Problem statement ::
Report every line below that has the string "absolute" in it.
Start of Data segment
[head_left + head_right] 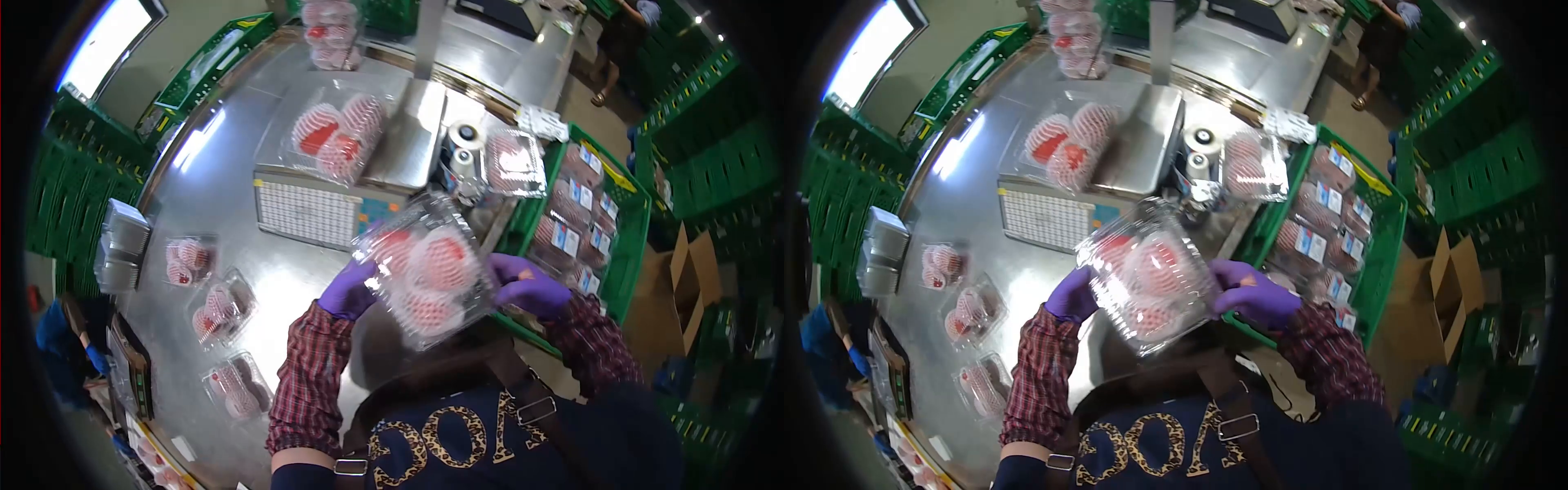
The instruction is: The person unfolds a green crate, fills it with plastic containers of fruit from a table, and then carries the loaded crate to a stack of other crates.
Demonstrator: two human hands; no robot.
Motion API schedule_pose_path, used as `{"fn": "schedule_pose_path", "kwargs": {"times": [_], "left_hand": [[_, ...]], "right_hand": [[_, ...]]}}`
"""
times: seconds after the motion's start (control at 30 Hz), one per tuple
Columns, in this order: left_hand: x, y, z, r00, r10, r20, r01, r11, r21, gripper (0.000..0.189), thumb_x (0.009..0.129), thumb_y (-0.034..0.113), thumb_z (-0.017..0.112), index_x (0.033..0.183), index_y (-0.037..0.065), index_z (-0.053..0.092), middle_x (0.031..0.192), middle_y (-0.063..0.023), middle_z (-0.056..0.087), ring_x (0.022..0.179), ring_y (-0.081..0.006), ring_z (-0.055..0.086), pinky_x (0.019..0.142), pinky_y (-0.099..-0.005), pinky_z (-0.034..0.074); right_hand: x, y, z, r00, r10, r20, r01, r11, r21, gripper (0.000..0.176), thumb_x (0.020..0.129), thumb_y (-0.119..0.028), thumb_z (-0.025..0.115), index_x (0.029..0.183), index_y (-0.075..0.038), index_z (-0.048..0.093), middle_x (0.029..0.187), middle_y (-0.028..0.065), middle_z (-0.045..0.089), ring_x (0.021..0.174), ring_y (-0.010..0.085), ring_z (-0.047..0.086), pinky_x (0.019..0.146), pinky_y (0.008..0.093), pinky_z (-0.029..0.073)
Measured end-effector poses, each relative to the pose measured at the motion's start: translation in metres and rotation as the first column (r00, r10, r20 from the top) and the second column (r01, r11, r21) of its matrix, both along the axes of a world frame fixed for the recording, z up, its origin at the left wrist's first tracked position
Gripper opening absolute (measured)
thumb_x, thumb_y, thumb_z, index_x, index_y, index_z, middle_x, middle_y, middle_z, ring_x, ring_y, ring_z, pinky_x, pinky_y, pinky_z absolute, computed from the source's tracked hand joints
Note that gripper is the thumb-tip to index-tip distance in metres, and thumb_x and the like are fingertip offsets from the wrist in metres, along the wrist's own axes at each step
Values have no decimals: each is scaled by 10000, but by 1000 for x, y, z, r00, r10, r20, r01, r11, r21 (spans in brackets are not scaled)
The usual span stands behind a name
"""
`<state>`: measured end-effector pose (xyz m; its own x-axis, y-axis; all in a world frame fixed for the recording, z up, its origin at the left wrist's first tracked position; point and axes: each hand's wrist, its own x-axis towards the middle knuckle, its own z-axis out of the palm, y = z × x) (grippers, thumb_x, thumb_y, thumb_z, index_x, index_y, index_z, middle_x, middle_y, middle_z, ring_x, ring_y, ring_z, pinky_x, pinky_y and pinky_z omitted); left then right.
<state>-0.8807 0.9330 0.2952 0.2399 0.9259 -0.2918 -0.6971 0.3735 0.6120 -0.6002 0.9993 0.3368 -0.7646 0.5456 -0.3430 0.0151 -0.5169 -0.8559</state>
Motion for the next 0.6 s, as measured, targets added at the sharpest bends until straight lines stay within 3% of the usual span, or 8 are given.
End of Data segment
Task result ::
Gripper opening absolute (measured)
thumb_x, thumb_y, thumb_z, index_x, index_y, index_z, middle_x, middle_y, middle_z, ring_x, ring_y, ring_z, pinky_x, pinky_y, pinky_z absolute, computed from the source's tracked hand joints

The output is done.